In the next section a table of all the costs of some of the possible operations in elliptic curves is given. In some applications of elliptic curve cryptography and the elliptic curve method of factorization (ECM) it is necessary to consider the scalar multiplication [n]P. So, one way to do this is to compute successively:

$P,\quad [2]P=P+P,\quad [3]P=[2]P+P, \dots , [n]P=[n-1]P+P$

But, it is faster to use double-and-add method, e.g. [5]P = [2]([2]P) + P. In general to compute [k]P,write

$k=\sum_{i\le l}k_i2^i$

with ki in {0,1} and $l=[log_2 k]$, kl = 1, then:

$[2](....([2]([2]([2]([2]([2]P+[k_{(l-1)}]P)+[k_{(l-2)}]P)+[k_{(l-3)}]P)+ \dots ) \dots +[k_1]P)+[k_0]P= [2^l]P+[k_{(l-1)}2^{l-1}]P+ \dots +[k_12]P+[k_0]P$.

Note that, this simple algorithm takes at most 2l steps and each step consists of a doubling and (if ki ≠ 0) adding two points. So, this is one of the reasons why addition and doubling formulas are defined. Furthermore, this method is applicable to any group and if the group law is written multiplicatively, the double-and-add algorithm is instead called square-and-multiply algorithm.

For more information about other possible operations on elliptic curves see http://hyperelliptic.org/EFD/g1p/index.html.

To see what adding (ADD) and doubling (DBL) points on elliptic curves mean, see The group law.

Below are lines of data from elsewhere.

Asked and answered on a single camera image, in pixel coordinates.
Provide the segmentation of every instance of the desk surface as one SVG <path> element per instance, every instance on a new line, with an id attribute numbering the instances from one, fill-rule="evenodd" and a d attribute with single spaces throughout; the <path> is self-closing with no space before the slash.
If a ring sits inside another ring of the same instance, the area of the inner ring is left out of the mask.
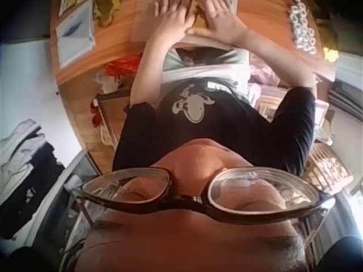
<path id="1" fill-rule="evenodd" d="M 310 55 L 296 49 L 288 18 L 291 2 L 292 0 L 241 0 L 238 3 L 237 14 L 248 27 L 294 53 L 316 73 L 334 81 L 335 64 L 324 60 L 322 43 L 311 13 L 308 14 L 309 27 L 315 29 L 318 52 L 316 55 Z M 111 25 L 101 28 L 94 22 L 96 39 L 94 50 L 61 70 L 57 53 L 56 27 L 78 6 L 71 8 L 61 17 L 58 16 L 59 6 L 60 0 L 53 0 L 50 15 L 52 66 L 58 85 L 102 64 L 143 50 L 144 43 L 130 42 L 133 19 L 137 12 L 137 0 L 123 0 L 121 9 L 116 11 Z"/>

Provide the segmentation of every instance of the eyeglass frame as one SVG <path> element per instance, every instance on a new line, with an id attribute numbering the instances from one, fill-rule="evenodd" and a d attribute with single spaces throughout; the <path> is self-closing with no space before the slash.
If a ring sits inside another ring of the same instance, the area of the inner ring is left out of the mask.
<path id="1" fill-rule="evenodd" d="M 257 225 L 257 224 L 270 224 L 270 223 L 277 223 L 282 222 L 286 220 L 306 217 L 317 210 L 329 210 L 335 203 L 335 199 L 332 195 L 325 193 L 318 189 L 316 186 L 304 181 L 300 177 L 297 177 L 291 173 L 269 168 L 269 167 L 235 167 L 235 168 L 224 168 L 221 171 L 219 171 L 210 181 L 207 182 L 207 184 L 204 186 L 203 191 L 201 192 L 200 196 L 189 196 L 189 195 L 179 195 L 174 194 L 171 191 L 172 183 L 173 183 L 173 174 L 171 171 L 165 168 L 160 167 L 145 167 L 145 168 L 127 168 L 127 169 L 121 169 L 118 171 L 111 172 L 109 174 L 106 174 L 101 177 L 105 177 L 107 175 L 114 174 L 116 172 L 126 172 L 126 171 L 149 171 L 149 170 L 159 170 L 164 171 L 165 174 L 167 174 L 168 180 L 167 185 L 164 189 L 164 191 L 157 196 L 156 198 L 152 199 L 149 202 L 146 203 L 120 203 L 111 201 L 108 199 L 100 198 L 95 195 L 92 195 L 90 193 L 87 193 L 83 190 L 83 187 L 88 184 L 89 182 L 92 182 L 94 180 L 84 182 L 77 186 L 76 188 L 72 189 L 72 194 L 75 197 L 77 204 L 79 205 L 81 211 L 83 212 L 86 220 L 89 222 L 90 226 L 94 226 L 94 221 L 92 220 L 90 214 L 88 213 L 86 207 L 85 207 L 85 201 L 90 201 L 94 204 L 100 205 L 102 207 L 121 211 L 125 213 L 131 213 L 131 214 L 151 214 L 158 211 L 163 210 L 174 210 L 174 209 L 186 209 L 186 210 L 192 210 L 198 213 L 205 214 L 209 216 L 210 218 L 223 222 L 228 224 L 240 224 L 240 225 Z M 280 173 L 283 173 L 284 175 L 288 175 L 291 178 L 299 179 L 300 182 L 302 182 L 304 185 L 308 186 L 310 189 L 315 190 L 315 192 L 318 194 L 318 201 L 313 206 L 307 206 L 307 207 L 301 207 L 299 209 L 295 210 L 281 210 L 274 213 L 269 214 L 233 214 L 227 211 L 223 211 L 215 207 L 211 204 L 209 198 L 208 198 L 208 190 L 210 188 L 210 185 L 215 181 L 215 178 L 223 173 L 224 171 L 230 171 L 233 169 L 242 169 L 244 171 L 251 170 L 251 171 L 258 171 L 258 170 L 272 170 L 272 171 L 278 171 Z M 130 181 L 129 178 L 132 177 L 125 177 L 125 183 L 121 184 L 120 186 L 124 186 L 127 184 L 127 182 Z"/>

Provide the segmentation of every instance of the white beads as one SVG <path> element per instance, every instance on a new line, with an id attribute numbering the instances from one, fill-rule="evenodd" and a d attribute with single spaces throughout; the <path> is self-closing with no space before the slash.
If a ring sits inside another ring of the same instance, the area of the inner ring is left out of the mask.
<path id="1" fill-rule="evenodd" d="M 316 54 L 315 31 L 308 26 L 306 5 L 301 0 L 293 1 L 289 20 L 293 27 L 296 48 L 309 54 Z"/>

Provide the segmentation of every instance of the sleeve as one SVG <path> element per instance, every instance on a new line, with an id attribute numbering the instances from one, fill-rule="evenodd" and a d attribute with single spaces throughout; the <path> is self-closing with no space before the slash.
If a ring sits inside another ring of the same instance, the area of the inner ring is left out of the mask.
<path id="1" fill-rule="evenodd" d="M 301 176 L 313 144 L 315 97 L 308 88 L 291 89 L 270 126 L 271 167 Z"/>
<path id="2" fill-rule="evenodd" d="M 130 108 L 113 159 L 113 171 L 150 165 L 152 153 L 149 141 L 155 118 L 155 109 L 148 103 Z"/>

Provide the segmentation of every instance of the black t-shirt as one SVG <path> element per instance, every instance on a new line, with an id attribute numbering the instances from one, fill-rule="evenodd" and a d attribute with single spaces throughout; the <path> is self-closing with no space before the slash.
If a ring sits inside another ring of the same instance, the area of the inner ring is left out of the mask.
<path id="1" fill-rule="evenodd" d="M 198 138 L 210 138 L 255 166 L 300 176 L 313 142 L 315 97 L 294 88 L 270 123 L 249 104 L 226 91 L 207 91 L 194 80 L 169 92 L 157 109 L 130 108 L 113 170 L 148 167 L 170 151 Z"/>

These are the operations considered in the table below:

DBL - Doubling
ADD - Addition
mADD - Mixed addition: addition of an input that has been scaled to have Z-coordinate 1.
mDBL - Mixed doubling: doubling of an input that has been scaled to have Z coordinate 1.
TPL - Tripling.

## Tabulation

Under different assumptions on the multiplication, addition, inversion for the elements in some fixed field, the time-cost of these operations varies. In this table it is assumed that:

I = 100M, S = 1M, *param = 0M, add = 0M, *const = 0M

This means that 100 multiplications (M) are required to invert (I) an element; 1 multiplication is required to compute the square (S) of an element; no multiplication is needed to multiply an element by a parameter (*param), by a constant (*const), nor to add two elements.

For more information about other results obtained with different assumptions, see http://hyperelliptic.org/EFD/g1p/index.html

Curve shape, representation DBL ADD mADD mDBL TPL
Short Weierstrass projective 11 14 11 8
Short Weierstrass projective with a4=-1 11 14 11 8
Short Weierstrass projective with a4=-3 10 14 11 8
Tripling-oriented Doche–Icart–Kohel curve 9 17 11 6 12
Hessian curve extended 9 12 11 9
Hessian curve projective 8 12 10 6 14
Jacobi quartic XYZ 8 13 11 5
Jacobi quartic doubling-oriented XYZ 8 13 11 5
Twisted Hessian curve projective 8 12 12 8 14
Doubling-oriented Doche–Icart–Kohel curve 7 17 12 6
Jacobi intersection projective 7 14 12 6 14
Jacobi intersection extended 7 12 11 7 16
Twisted Edwards projective 7 11 10 6
Twisted Edwards Inverted 7 10 9 6
Twisted Edwards Extended 8 9 8 7
Edwards projective 7 11 9 6 13
Jacobi quartic doubling-oriented XXYZZ 7 11 9 6 14
Jacobi quartic XXYZZ 7 11 9 6 14
Jacobi quartic XXYZZR 7 10 9 7 15
Edwards curve inverted 7 10 9 6
Montgomery curve 4 3